Maternal uncles of the complainant's sister in law are not relatives of husband in regard to 498A IPC

Akhtar Malik and Anr Vs The State of NCT of Delhi and Anr

Delhi HC

30/05/2019

CRL.M.C.4416/2015 & CRL.M.A.15604/2015

About/from the judgment:

The High Court has held that the words 'relatives of husband' under Section 498A of IPC mean relatives of the husband related by blood, marriage or adoption and cannot be fathomed to include maternal uncles the wife of the elder brother of the husband of the Complainant.

 

Background

 

The Petitioners, Akhtar Malik and Hanif Malik, through Advocate Sunil Sharma, had filed the present petition before the high court seeking directions to quash the FIR and the resultant charge sheet filed against them under Section 498A of IPC in the Trial Court, on the complaint of a distant relative, namely Ruby.

 

Section 498A of IPC states that whoever, being the husband or the relative of the husband of a woman, subjects such woman to cruelty shall be pun¬ished with imprisonment for a term which may extend to three years and shall also be liable to fine.

 

Contentions

 

Apart from detailed course of allegations leveled against her in-laws, the Complainant had alleged that her sister-in-law (Jethani) used to threaten her in the name of Petitioners claiming that they would make the life of her father miserable and would get him involved in a false case.
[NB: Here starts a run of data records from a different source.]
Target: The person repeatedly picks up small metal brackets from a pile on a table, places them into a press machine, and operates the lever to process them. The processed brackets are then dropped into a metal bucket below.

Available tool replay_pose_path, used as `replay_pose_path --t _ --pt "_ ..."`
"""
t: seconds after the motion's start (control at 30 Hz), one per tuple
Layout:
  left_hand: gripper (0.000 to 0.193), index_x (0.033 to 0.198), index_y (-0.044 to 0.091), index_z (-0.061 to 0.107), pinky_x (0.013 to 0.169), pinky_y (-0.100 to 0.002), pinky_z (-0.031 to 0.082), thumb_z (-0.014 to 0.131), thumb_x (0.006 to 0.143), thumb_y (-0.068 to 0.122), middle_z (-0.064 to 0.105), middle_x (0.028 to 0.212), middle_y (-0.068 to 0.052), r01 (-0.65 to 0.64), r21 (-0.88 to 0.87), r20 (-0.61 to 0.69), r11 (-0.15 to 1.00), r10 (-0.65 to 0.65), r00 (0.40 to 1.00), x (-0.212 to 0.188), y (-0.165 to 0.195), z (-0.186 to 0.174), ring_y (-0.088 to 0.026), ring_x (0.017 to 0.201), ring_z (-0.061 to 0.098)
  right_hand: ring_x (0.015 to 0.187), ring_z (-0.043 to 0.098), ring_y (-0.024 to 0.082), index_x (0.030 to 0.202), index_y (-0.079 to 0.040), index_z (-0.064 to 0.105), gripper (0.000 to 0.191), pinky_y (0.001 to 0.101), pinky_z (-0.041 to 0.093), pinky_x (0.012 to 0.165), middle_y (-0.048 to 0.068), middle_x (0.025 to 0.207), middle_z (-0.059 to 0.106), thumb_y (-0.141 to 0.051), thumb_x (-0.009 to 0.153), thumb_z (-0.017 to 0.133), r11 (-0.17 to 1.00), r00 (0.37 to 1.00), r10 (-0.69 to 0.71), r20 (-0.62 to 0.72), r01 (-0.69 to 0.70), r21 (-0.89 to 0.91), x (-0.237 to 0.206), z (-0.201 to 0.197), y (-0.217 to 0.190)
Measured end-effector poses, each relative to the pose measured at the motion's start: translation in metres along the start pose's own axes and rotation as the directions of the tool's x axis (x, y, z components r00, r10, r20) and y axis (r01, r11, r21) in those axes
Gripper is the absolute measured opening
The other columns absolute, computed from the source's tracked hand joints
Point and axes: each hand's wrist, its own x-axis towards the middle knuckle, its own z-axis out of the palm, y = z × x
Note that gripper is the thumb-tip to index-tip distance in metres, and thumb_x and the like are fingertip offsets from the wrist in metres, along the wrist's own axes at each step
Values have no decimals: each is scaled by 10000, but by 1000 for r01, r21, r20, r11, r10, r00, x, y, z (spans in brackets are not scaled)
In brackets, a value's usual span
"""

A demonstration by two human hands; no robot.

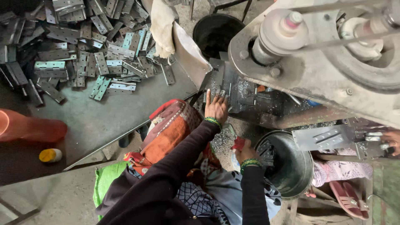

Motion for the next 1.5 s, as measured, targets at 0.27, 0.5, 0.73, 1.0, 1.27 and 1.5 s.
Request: replay_pose_path --t 0.27,0.5,0.73,1.0,1.27,1.5 --pt "484 1298 -8 644 1243 -584 42 501 937 282 645 1349 -177 -32 118 -209 992 57 976 0 4 4 -291 1291 559 1015 672 508 1534 -224 211 833 577 528 886 309 1156 657 -348 874 704 990 990 69 -120 -54 128 -10 62 -4" --pt "435 1362 48 618 1279 -610 26 481 974 189 582 1481 -155 -58 -20 -18 998 57 998 5 -7 -7 -283 1394 506 1006 711 472 1513 -172 256 748 549 556 878 267 1134 718 -332 906 662 997 997 71 -2 -71 23 4 28 -3" --pt "537 1456 54 531 1245 -607 -20 464 935 167 496 1544 -144 -27 107 100 994 17 995 25 5 -7 -292 1452 438 1032 695 457 1401 -181 330 614 591 526 864 257 1141 698 -380 924 661 993 994 93 -52 -97 -71 -13 6 -4" --pt "562 1540 93 401 1226 -600 -111 403 989 202 401 1605 -127 -22 179 365 984 -45 930 37 2 -22 -250 1497 349 971 668 522 1499 -160 239 812 580 519 849 324 1095 684 -266 846 709 986 999 -23 -29 28 166 -4 46 5" --pt "573 1553 126 348 1211 -608 -114 387 983 165 321 1647 -86 -36 270 243 962 -32 970 61 2 -12 -224 1550 246 927 716 444 1411 -119 314 616 540 571 836 266 1074 710 -321 934 648 997 998 67 22 -66 -51 -7 -2 -5" --pt "561 1542 146 351 1218 -570 -87 410 1020 342 320 1646 -89 27 140 221 990 -58 974 63 -2 -24 -247 1546 253 955 675 505 1442 -162 299 735 580 534 820 308 1101 692 -256 844 716 984 997 -14 -74 27 177 -2 53 -3"
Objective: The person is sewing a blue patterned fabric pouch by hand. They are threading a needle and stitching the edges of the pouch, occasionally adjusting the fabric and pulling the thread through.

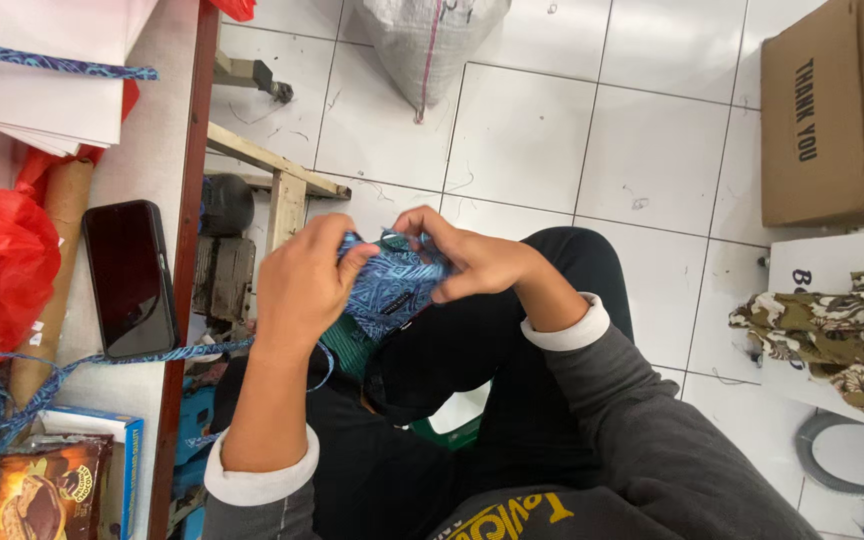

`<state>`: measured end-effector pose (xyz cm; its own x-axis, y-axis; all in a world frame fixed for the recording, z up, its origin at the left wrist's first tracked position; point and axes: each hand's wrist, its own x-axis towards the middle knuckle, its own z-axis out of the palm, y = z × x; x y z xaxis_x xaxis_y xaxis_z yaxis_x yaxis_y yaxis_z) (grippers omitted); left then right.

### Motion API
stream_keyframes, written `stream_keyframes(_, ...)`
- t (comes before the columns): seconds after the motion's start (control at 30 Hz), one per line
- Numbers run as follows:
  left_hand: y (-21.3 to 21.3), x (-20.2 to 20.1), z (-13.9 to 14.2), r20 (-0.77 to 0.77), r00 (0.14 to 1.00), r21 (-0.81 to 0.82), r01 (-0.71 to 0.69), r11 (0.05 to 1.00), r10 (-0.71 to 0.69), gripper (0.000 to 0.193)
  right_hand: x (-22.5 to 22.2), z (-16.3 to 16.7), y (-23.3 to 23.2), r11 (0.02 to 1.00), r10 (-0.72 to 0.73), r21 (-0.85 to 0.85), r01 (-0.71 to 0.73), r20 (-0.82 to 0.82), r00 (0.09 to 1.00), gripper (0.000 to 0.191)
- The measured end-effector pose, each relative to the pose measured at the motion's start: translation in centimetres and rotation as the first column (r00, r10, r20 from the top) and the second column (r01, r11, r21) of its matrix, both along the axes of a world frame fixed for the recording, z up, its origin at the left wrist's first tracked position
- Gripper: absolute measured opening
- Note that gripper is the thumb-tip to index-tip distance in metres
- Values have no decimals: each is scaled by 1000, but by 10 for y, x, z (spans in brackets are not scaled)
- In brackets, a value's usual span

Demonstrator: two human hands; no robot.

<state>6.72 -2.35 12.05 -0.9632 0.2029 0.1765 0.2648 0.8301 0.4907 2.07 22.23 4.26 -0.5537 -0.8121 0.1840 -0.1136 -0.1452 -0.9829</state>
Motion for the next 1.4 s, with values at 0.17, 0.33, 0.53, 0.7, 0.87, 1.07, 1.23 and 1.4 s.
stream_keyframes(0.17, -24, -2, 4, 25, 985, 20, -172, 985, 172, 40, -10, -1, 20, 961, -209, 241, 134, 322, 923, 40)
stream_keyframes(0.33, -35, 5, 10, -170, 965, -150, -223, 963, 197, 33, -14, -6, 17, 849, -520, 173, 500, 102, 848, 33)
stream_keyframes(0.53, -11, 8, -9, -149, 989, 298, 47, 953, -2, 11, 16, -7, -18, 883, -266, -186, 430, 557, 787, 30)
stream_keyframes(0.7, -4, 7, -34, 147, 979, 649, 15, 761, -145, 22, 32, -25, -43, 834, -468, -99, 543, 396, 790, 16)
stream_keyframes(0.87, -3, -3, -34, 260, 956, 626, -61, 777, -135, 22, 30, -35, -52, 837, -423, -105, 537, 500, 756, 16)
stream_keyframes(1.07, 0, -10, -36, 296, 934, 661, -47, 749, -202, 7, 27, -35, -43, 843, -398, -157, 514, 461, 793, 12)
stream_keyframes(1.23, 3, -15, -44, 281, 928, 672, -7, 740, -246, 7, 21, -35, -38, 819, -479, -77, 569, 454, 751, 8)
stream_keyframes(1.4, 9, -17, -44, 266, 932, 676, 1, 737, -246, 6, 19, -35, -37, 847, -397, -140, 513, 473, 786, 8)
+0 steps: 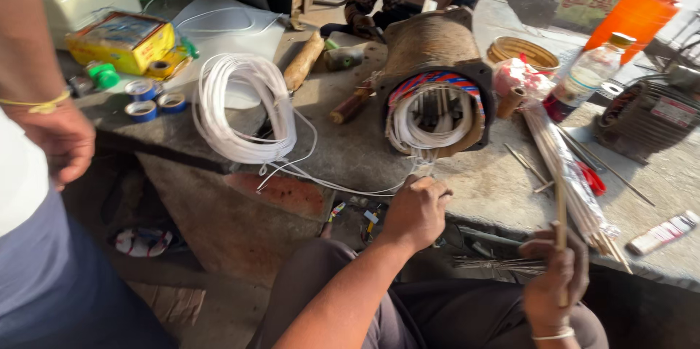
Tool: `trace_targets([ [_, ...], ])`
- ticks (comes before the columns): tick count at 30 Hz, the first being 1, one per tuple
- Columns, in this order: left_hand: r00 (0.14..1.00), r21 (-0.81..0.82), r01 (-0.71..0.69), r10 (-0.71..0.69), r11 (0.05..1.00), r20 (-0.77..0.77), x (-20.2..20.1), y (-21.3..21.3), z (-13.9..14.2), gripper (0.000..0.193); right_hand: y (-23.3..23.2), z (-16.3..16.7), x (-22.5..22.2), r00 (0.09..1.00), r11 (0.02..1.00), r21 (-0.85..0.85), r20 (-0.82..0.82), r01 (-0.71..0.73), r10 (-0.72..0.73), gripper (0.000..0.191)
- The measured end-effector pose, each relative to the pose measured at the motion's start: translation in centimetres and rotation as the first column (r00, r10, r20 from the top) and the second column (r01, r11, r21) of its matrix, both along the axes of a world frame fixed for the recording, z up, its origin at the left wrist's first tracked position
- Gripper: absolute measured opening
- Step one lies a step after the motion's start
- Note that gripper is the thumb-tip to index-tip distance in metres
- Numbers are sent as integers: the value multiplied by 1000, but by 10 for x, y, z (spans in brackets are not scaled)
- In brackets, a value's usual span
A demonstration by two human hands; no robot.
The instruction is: The person winds white insulated wire around a motor stator core, using a wooden stick to press the wire into the slots. They repeatedly pull, align, and tuck the wire into the stator slots.
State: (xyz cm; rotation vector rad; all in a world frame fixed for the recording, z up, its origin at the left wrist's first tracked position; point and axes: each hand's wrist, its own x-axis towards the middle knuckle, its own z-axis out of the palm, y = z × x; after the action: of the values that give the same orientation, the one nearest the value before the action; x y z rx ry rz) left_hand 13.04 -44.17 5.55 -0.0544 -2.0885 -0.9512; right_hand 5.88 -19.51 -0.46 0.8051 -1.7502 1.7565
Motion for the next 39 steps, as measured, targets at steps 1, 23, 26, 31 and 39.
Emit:
trace_targets([
  [1, 1000, -5, 3, -3, 1000, -9, 1, 2, 1, 11, -2, 0, 6, 995, 992, -93, 37, -90, 93, 45],
  [23, 977, -61, 63, -49, 996, 206, -17, 24, 15, 14, 12, 23, 52, 919, 891, 436, 391, -130, -57, 44],
  [26, 979, -110, 91, -68, 990, 191, -19, 25, 14, 14, 15, 16, 42, 911, 933, 322, 412, -161, 15, 54],
  [31, 974, -109, 122, -99, 987, 202, -20, 24, 10, 13, 15, 11, 36, 943, 989, 137, 332, -63, 14, 55],
  [39, 961, -155, 137, -93, 978, 259, -20, 22, 9, 14, 39, 36, 29, 960, 963, 76, 91, 260, -266, 35],
])
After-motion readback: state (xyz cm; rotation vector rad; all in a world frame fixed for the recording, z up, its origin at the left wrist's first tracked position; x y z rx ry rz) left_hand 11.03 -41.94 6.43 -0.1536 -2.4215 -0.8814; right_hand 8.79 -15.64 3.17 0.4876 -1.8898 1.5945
She also blamed the Petitioners for the second marriage of her husband and stated that the Petitioners used to compel her to leave the matrimonial home as the new bride was to come.

 

The Petitioners were maternal uncles of the Complainant's sister in law (Jethani). In the present petition titled "Akhtar Malik & Anr. v. State (NCT Of Delhi) & Anr.", they submitted that they could be termed to be the relatives of the sister-in-law (Jethani) of the Complainant but by no stretch of imagination could they be termed as the relatives of the Complainant's husband. They contended that the words 'relatives of husband' were not inserted in Section 498A of IPC to mean every person who was merely remotely connected with the main characters of the case and that they had been implicated wrongly.

 

They further submitted that they were in no manner, whether by blood, marriage or adoption, related to the Complainant's husband. Reliance was placed on U. Suvetha v. State By Inspector of Police & Anr.", (2009) 3 SCC Crl. 36, and various other precedents wherein the Apex Court has time and again held that "the meaning of the word `relative' would depend upon the nature of the statute. It principally includes a person related by blood, marriage or adoption".

 

Findings

 

The court of Justice Anu Malhotra found merit in the Petitioner's submissions. She observed that Section 498A of IPC was a penal provision which ought to be given a strict interpretation in the absence of any statutory definition of the term 'relative' and had to be assigned a meaning as per the common understanding. Thus, the word 'relative' shall include a person related by blood, marriage or adoption, as held by the Apex Court.

 

In light of the above reasoning she held "in as much as the two petitioners are the maternal uncles of the sister-in-law (Jethani) i.e. the maternal uncles of the sister-in-law i.e. the wife of the elder brother of the husband of the complainant, they will not in any manner fall within the meaning of the term 'relative' of the husband of the complainant as being related to him by blood, marriage or adoption".